Só que um comanda a Seleção Brasileira de Futebol, o outro, uma companhia da Polícia Militar. Se o capitão da PM, Salmem Vieira da Silva, 48 anos, trocar de uniforme com o técnico Wanderley Luxemburgo, 47, vai deixar muita gente confusa. Sem trocar, já levanta dúvidas. ‘‘Será que é o Luxemburgo de farda’’, pergunta João Batista, 41, motorista do Hotel Crystal, onde a Seleção está hospedada.
As diferenças passam despercebidas. São dois centímetros e sete quilos a menos que o técnico Luxemburgo. Mas, segundo o próprio técnico da Seleção Brasileira, dá para substituir um pelo outro que ninguém vai notar a diferença. ‘‘Somos muito parecidos mesmo. Eu só não sabia que eu era tão feio’’, brinca.
A semelhança assustou até mesmo o pessoal da organização do Torneio Pré-Olímpico. ‘‘Para mim, é uma honra parecer com alguém tão ilustre’’, diz o capitão, que foi muito comparado ao técnico Luxemburgo quando os representantes da organização foram até o Batalhão para solicitar o policiamento para a Seleção.
Além da semelhança física, mais um fato curioso: os dois nasceram sob o signo de Touro.

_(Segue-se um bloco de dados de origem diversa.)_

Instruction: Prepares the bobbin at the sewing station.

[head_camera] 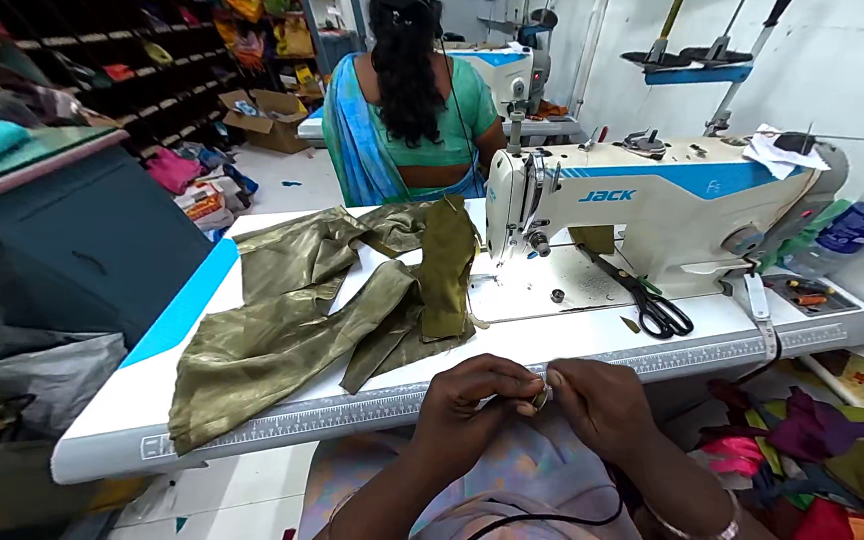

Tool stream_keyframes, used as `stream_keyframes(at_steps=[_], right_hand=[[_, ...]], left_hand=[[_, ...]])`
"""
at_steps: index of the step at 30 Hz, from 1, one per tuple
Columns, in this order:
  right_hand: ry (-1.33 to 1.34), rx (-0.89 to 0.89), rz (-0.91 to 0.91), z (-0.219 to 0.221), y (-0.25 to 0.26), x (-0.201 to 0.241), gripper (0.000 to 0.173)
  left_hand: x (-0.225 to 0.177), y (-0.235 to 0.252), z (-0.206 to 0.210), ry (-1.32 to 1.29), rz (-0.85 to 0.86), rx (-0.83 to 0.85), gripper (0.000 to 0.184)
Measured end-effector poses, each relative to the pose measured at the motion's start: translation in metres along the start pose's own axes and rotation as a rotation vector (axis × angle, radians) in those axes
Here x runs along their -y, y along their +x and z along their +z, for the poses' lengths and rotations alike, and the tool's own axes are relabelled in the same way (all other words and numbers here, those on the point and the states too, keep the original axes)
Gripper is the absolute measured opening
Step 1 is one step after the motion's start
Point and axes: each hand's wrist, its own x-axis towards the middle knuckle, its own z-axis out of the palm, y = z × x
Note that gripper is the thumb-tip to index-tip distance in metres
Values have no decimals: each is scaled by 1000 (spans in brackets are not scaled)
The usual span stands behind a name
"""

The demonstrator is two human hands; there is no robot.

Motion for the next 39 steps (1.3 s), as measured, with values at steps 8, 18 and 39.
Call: stream_keyframes(at_steps=[8, 18, 39], right_hand=[[32, 2, -14, -7, -1, 7, 31], [60, 4, 2, -13, 4, 10, 32], [176, 45, 30, -19, 0, 21, 33]], left_hand=[[1, -1, 0, 11, 22, 35, 9], [2, -2, 2, -26, 20, 37, 9], [6, 0, 0, -65, 58, 56, 7]])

Salmem, nasceu no dia 1º de maio, mas um ano antes que o técnico Luxemburgo, que nasceu no dia 10 de maio.
A semelhança no trabalhoestá apenas no fato de serem os ‘manda-chuvas’ do grupo. Segundo Luxemburgo, a profissão de policial é muito mais arriscada. ‘‘Ele fica exposto demais ao perigo e pode morrer em uma fração de segundo’’, diz.
Já o capitão acha que deve ser mais difícil ocupar a posição do técnico da Seleção Brasileira, pois são 165 milhões de brasileiros discutindo o tempo todo a sua atuação. ‘‘O trabalho é complicado porque na hora que o Brasil entra em campo, todo mundo se acha técnico. Só que tenho certeza que se sentar lá o ‘bicho’ pega’’. Mas Salmem garante: ‘‘Eu não seria um técnico ruim. Todas as vezes que fui técnico de um time lá na Companhia, a minha equipe ganhou’’, brinca.
Salmem preferiu não dar nenhuma recomendação sobre a Seleção para o técnico Luxemburgo. ‘‘Ele conhece muito bem o pessoal e sabe o que faz’’, explica. Mas, quando deixa a Seleção Brasileira de lado e o assunto é o time do coração, surge mais uma diferença. Salmem torce para o Santos, enquanto que Luxemburgo é flamenguista de carteirinha.
Mesmo com certas diferenças, a semelhança ainda é grande. Na última temporada de verão, quando o capitão estava à paisana em Caiobá, passando férias, um médico catarinense insistiu que ele era o técnico Luxemburgo. Salmem entrou na brincadeira e foi comandar o time numa partida de futebol de areia. Algum tempo depois foi confundido por um garoto, que pediu para ser escalado para integrar a Seleção Brasileira.
‘‘É, acho que meu pai deve ter passado por aqui’’, brincou Luxemburgo.